I’ve been running into what is seemingly a pretty odd issue with a Rocky 9 cephadm deployed Ceph cluster and snap installed LXD. Everything is functioning fine but when I run this ansible playbook the first VM 'typically is created successfully but the second one ends up with this issue RBD issue when issuing LXC move. The VM is like partially created then gets stuck mounting the config and never creates the Block devices. I’m on latest stable with cephadm ceph quincy. It is a three server cluster with 15 total OSDs.

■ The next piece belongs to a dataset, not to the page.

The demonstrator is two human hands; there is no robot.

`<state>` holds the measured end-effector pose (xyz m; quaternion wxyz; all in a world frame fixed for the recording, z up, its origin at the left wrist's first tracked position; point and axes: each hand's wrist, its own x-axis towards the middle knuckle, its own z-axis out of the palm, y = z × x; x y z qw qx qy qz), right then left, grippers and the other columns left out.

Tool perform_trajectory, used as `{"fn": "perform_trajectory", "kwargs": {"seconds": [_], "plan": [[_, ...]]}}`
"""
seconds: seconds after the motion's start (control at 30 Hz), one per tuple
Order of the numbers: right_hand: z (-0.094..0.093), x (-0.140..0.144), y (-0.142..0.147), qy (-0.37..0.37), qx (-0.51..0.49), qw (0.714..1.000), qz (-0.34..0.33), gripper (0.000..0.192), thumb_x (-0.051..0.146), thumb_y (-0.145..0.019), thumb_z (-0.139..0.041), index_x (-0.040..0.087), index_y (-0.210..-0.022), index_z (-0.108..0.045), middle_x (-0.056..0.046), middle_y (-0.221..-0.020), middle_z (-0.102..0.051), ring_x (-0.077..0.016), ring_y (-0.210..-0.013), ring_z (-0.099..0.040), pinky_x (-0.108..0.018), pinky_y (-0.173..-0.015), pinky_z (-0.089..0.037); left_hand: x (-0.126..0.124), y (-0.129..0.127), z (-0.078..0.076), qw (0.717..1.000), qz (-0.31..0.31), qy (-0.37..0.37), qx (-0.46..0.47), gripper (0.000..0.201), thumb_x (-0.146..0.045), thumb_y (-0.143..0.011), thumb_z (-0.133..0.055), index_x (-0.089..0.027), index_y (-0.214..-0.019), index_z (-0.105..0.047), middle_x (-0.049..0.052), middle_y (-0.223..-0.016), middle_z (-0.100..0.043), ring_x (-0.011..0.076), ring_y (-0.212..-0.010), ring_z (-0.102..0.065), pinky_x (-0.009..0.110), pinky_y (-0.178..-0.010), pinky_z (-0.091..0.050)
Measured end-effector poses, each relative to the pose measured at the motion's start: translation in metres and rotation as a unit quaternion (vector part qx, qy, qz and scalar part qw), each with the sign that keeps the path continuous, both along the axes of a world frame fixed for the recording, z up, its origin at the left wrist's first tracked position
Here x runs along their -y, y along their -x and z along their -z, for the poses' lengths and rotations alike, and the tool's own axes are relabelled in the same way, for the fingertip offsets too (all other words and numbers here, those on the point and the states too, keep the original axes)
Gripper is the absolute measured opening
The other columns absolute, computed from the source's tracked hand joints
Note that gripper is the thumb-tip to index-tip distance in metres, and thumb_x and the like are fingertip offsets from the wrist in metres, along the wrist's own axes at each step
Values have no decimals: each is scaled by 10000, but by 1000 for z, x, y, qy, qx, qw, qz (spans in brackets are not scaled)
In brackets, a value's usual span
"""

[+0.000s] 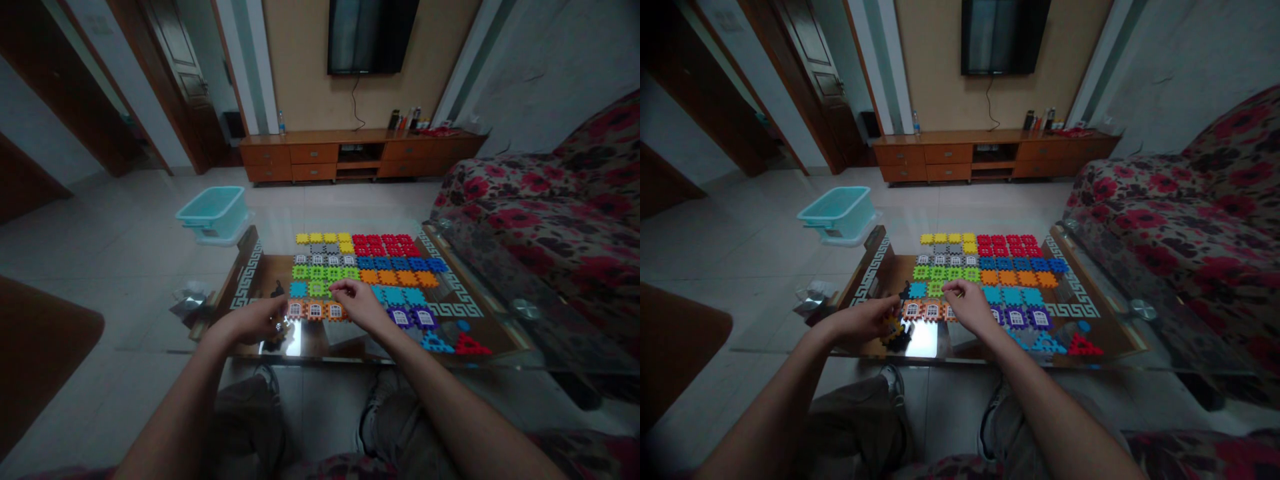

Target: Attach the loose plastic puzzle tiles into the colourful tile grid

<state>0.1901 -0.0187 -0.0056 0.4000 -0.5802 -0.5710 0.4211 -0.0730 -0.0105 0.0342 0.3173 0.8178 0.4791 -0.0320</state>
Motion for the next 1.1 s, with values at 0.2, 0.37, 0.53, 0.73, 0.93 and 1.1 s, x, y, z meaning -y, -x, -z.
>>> {"fn": "perform_trajectory", "kwargs": {"seconds": [0.2, 0.37, 0.53, 0.73, 0.93, 1.1], "plan": [[-12, 7, 7, 61, -62, 994, -63, 155, 314, -850, -612, 188, -854, -702, -54, -838, -691, -152, -681, -583, -270, -605, -423, 16, -37, -20, 972, -30, -14, 232, 317, -252, -830, -565, -235, -1147, -564, 22, -911, -656, 175, -790, -603, 283, -690, -464], [-19, 12, 11, 136, -164, 973, -88, 238, 416, -861, -636, 182, -845, -676, -35, -784, -663, -128, -599, -563, -251, -532, -375, 13, -55, 0, 930, -147, -25, 335, 268, -301, -801, -642, -208, -1039, -560, 14, -864, -633, 152, -736, -593, 268, -635, -458], [-20, 13, 12, 109, -158, 978, -83, 273, 407, -745, -747, 163, -842, -676, 7, -717, -628, -110, -571, -523, -258, -557, -395, 9, -63, 10, 899, -201, 30, 388, 292, -354, -781, -688, -188, -988, -567, 8, -808, -626, 146, -703, -594, 262, -607, -458], [-20, 13, 15, 85, -139, 982, -92, 261, 396, -708, -739, 162, -794, -660, 10, -705, -619, -124, -610, -539, -261, -576, -403, 9, -67, 13, 891, -220, 22, 395, 346, -355, -774, -704, -182, -1047, -579, 24, -827, -648, 154, -701, -611, 267, -597, -464], [-25, 9, 9, 90, -92, 990, -58, 171, 342, -749, -683, 186, -721, -617, 34, -601, -549, -114, -547, -476, -252, -533, -372, 9, -70, 19, 868, -237, 49, 433, 342, -335, -780, -702, -179, -1051, -563, 8, -816, -624, 135, -697, -604, 253, -602, -465], [-25, 8, 4, 94, -84, 991, -36, 159, 339, -762, -655, 194, -728, -599, 44, -575, -513, -112, -521, -445, -245, -503, -355, 8, -70, 19, 872, -247, 38, 422, 308, -336, -764, -717, -172, -989, -587, 17, -812, -629, 143, -705, -617, 274, -632, -491]]}}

Below is the ansible I run it is like LXD struggles creating the second VM and ends up in a undeletable state until you clear up the stuck namespace mounts.

tracking: latest/stable
refresh-date: today at 17:28 UTC
installed: 5.13-8e2d7eb (24846) 174MB -

Ansible playbook main.yaml

---
- name: Deploy Virtual Machines to LXD cluster
  hosts: localhost
  connection: local
  tasks:
    - name: command | Create drbd disks in LXD
      command: "lxc storage volume create remote {{ item }}-drbd size=400GB --type block"
      failed_when: "drbd_volumes.stderr != '' and 'Volume by that name already exists' not in drbd_volumes.stderr"
      changed_when: "'Volume by that name already exists' not in drbd_volumes.stderr"
      register: drbd_volumes
      loop: "{{ groups['management'] }}"

    - name: community.general.lxd_container | Create node LXD VMs
      community.general.lxd_container:
        name: "{{ item }}"
        type: virtual-machine
        state: started
        profiles: ["default"]
        source:
          protocol: simplestreams
          type: image
          mode: pull
          server: https://images.linuxcontainers.org
          alias: rockylinux/8/cloud
        config:
          limits.cpu: 8
          limits.mem: 8GB
          cloud-init.user-data: |
            #cloud-config
            hostname: {{ item }}
            fqdn: {{ item }}.test
            users:
              - name: root
                ssh_authorized_keys: <snipped>
                lock_passwd: false
            disable_root: false
            ssh_pwauth: true
            swap:
              filename: /swapfile
              size: 4G
              maxsize: 4G
          cloud-init.network-config: |
            version: 2
            ethernets:
              enp5s0:
                addresses:
                  - {{ hostvars[item].ip_address_public }}
                gateway4: <public_gateway_ip>
                nameservers:
                  addresses:
                    - <dns_server_ips>
                  search: test
              enp6s0:
                addresses:
                  - {{ hostvars[item].ip_address_internal }}
                routes:
                  - to: <internal_network>
                    via: <internal_gateway>
        devices:
          eth0:
            name: eth0
            network: vlan905
            type: nic
          eth1:
            name: eth1
            network: vlan1120
            type: nic
          drbd:
            source: "{{ item }}-drbd"
            pool: remote
            type: disk
          root:
            path: /
            pool: remote
            size: 200GB
            type: disk
      loop: "{{ groups['management'] }}"

Inventory file:

all:
  children:
    staging:
        management:
          hosts:
            testmn1:
              management_primary: true
              ip_address_public: <public_ip>/25
              ip_address_internal: <internal_ip>/24
            testmn2:
              ip_address_public: <public_ip>/25
              ip_address_internal: <internal_ip>/24

The LXD and Ceph nodes are bare bones servers fresh OS hardly anything has been installed outside of ansible and disabling selinux and firewalld then deployed ceph using cephadm quincy version. Then installed snap and LXD. Followed the LXD init then testing a simple VM ran the ansible above and the second VM was dead in the water.